Opened 4 years ago

Closed 4 years ago

Last modified 4 years ago

#32152 closed Bug (fixed)

Aggregation over subquery annotation GROUP BY produces wrong results

Reported by: Christian Klus Owned by: Christian Klus
Component: Database layer (models, ORM) Version: 3.0
Severity: Release blocker Keywords:
Cc: Triage Stage: Ready for checkin
Has patch: yes Needs documentation: no
Needs tests: no Patch needs improvement: yes
Easy pickings: no UI/UX: no

Description (last modified by Christian Klus)

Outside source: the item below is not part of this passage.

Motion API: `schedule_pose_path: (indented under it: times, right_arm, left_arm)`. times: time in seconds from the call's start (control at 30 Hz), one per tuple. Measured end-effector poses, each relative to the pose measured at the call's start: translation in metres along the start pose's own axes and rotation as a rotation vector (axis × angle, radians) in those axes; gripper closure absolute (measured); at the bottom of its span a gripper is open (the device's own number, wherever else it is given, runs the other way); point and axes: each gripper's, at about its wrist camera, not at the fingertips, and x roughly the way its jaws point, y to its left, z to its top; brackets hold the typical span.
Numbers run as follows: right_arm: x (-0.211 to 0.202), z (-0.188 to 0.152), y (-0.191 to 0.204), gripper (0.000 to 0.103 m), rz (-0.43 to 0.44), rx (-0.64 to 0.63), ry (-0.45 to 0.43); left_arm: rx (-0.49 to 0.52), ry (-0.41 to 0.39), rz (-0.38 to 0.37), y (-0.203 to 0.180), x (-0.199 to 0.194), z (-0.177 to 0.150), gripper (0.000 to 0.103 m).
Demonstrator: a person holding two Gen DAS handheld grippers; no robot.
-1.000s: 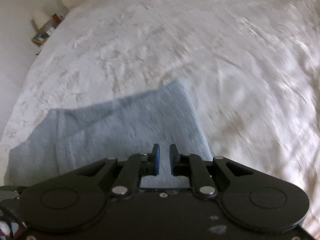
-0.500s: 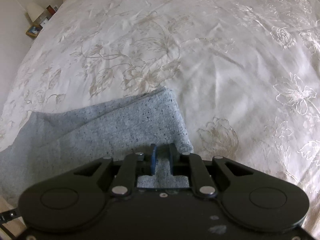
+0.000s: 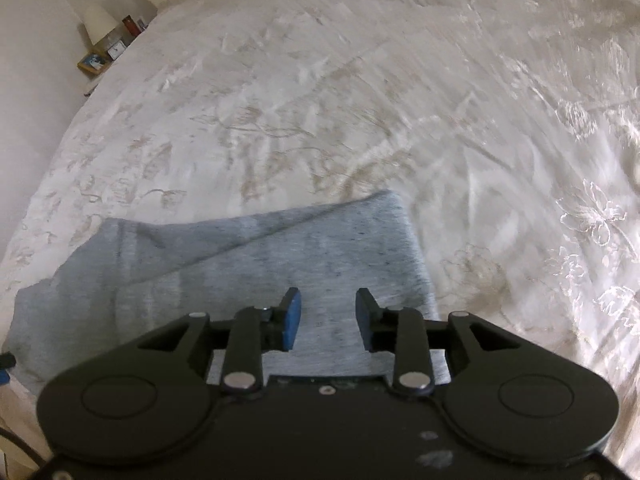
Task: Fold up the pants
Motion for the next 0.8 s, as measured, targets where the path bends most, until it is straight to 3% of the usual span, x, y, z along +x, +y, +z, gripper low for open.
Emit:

Starting in django 3.0.7, specifically after patch #31566 I noticed some of my more complex queries returning incorrect results. I think I've narrowed it down to a simpler test case:

Example query:

Book.objects.all().annotate(
    pub_year=TruncYear('pubdate')
).order_by().values('pub_year').annotate(
    total_pages=Sum('pages'),
    top_rating=Subquery(
        Book.objects.filter(
            pubdate__year=OuterRef('pub_year')
        ).order_by('rating').values('rating')[:1]
    )
).values('pub_year', 'total_pages', 'top_rating')

Generated SQL on 3.0.6:

SELECT
  django_date_trunc('year', "aggregation_regress_book"."pubdate") AS "pub_year",
  SUM("aggregation_regress_book"."pages") AS "total_pages",
  (
    SELECT U0."rating"
    FROM "aggregation_regress_book" U0
    WHERE
      django_date_extract('year', U0."pubdate") = django_date_trunc('year', "aggregation_regress_book"."pubdate")
    ORDER BY U0."rating" ASC LIMIT 1
  ) AS "top_rating"
FROM "aggregation_regress_book"
GROUP BY
  django_date_trunc('year', "aggregation_regress_book"."pubdate"),
  "top_rating"

Generated SQL on current master:

SELECT
  django_date_trunc('year', "aggregation_regress_book"."pubdate", NULL, NULL) AS "pub_year",
  SUM("aggregation_regress_book"."pages") AS "total_pages",
  (
    SELECT U0."rating"
    FROM "aggregation_regress_book" U0
    WHERE
      django_date_extract('year', U0."pubdate") = django_date_trunc('year', "aggregation_regress_book"."pubdate", NULL, NULL)
    ORDER BY U0."rating" ASC LIMIT 1
  ) AS "top_rating"
FROM "aggregation_regress_book"
GROUP BY
  django_date_trunc('year', "aggregation_regress_book"."pubdate", NULL, NULL),
  (
    SELECT U0."rating"
    FROM "aggregation_regress_book" U0
    WHERE
      django_date_extract('year', U0."pubdate") = django_date_trunc('year', "aggregation_regress_book"."pubdate", NULL, NULL)
    ORDER BY U0."rating" ASC LIMIT 1
  ),
  "aggregation_regress_book"."pubdate"

I see two separate issues here:

  • "aggregation_regress_book"."pubdate" is being added to the group by clause incorrectly (this issue probably predates the patch mentioned above)
  • Even though the subquery is in the select statement, the alias is not being used and instead the subquery is reevaluated. This nearly doubles the cost of one of my queries that is experiencing this problem.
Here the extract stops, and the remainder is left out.